Hack categories | Source: DefiLlamaThe first recorded crypto hack
The oldest recorded crypto hack was perpetuated on “The DAO”, a decentralized autonomous organization focused on venture capital funding. Launched in April 2016, the initiative was hacked two months later in June, and lost roughly $60 million.
Hackers utilized a reentrancy bug to execute a withdrawal function multiple times within a single transaction, allowing the funds to be drained.
Ronin’s record $600m crypto hack
Axie Infinity’s Ronin bridge lost over $600 million in a crypto hack attributed to North Korea’s infamous cybercriminal group, Lazarus. It remains the crypto’s largest single-protocol exploit to date.

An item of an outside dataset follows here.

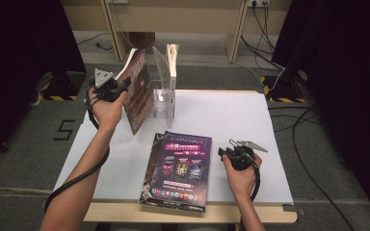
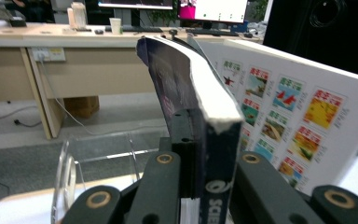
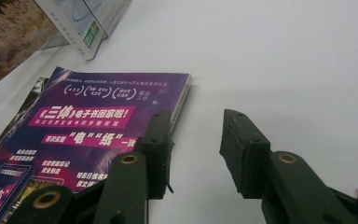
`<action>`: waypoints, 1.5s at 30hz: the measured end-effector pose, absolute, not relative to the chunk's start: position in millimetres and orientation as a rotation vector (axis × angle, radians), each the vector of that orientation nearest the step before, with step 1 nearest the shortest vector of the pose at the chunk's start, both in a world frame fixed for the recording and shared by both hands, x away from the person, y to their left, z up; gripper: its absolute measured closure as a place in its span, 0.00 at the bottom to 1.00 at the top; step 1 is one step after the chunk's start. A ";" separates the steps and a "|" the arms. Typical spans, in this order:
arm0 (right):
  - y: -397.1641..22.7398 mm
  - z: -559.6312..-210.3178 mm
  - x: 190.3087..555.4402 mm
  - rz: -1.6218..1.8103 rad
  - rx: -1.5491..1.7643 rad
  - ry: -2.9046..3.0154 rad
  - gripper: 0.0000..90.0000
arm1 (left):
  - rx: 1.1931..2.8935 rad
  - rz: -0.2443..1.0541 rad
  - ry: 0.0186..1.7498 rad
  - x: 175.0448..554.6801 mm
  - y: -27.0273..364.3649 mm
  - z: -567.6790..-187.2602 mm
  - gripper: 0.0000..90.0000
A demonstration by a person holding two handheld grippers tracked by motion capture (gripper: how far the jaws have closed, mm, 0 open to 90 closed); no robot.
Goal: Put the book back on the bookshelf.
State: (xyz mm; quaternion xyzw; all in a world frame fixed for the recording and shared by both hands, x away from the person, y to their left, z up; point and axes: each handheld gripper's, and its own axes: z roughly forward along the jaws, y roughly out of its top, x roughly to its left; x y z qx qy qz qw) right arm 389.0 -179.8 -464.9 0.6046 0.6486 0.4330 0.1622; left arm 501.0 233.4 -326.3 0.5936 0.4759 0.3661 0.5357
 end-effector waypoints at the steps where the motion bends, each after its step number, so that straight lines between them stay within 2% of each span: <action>1: -180.0 -464.7 388.9 1.231 1.723 1.852 0.70 | 1.406 0.882 1.130 503.0 233.9 -326.2 0.93; 15: -181.1 -465.0 389.5 1.237 1.718 1.850 0.70 | 1.352 0.975 1.126 525.5 229.3 -332.6 0.93; 31: -182.5 -464.7 389.3 1.236 1.725 1.846 0.70 | 1.376 1.037 1.106 544.6 219.0 -353.0 0.93; 38: -181.9 -465.1 389.4 1.236 1.727 1.848 0.70 | 1.392 1.023 1.105 543.3 220.6 -352.2 0.92; 45: -181.5 -465.3 389.4 1.234 1.726 1.850 0.70 | 1.403 0.927 1.152 544.2 221.5 -349.9 0.87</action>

As crypto.news reported, Lazarus robbed hundreds of millions in Ethereum (ETH) and Circle’s stablecoin USD Coin (USDC), after compromising Ronin’s private keys. Ronin has staged a comeback this year, following support from exchanges like Binance and coin listings on Coinbase.
Although security remains a crypto pain point, experts opine that the industry will ultimately achieve more resistance against bad actors as stakeholders establish better relationships.
We believe that the cryptocurrency industry will gradually attain comprehensive security over time. This necessitates the industry’s steady growth, coupled with effective collaboration between governments, law enforcement agencies, and the crypto sector.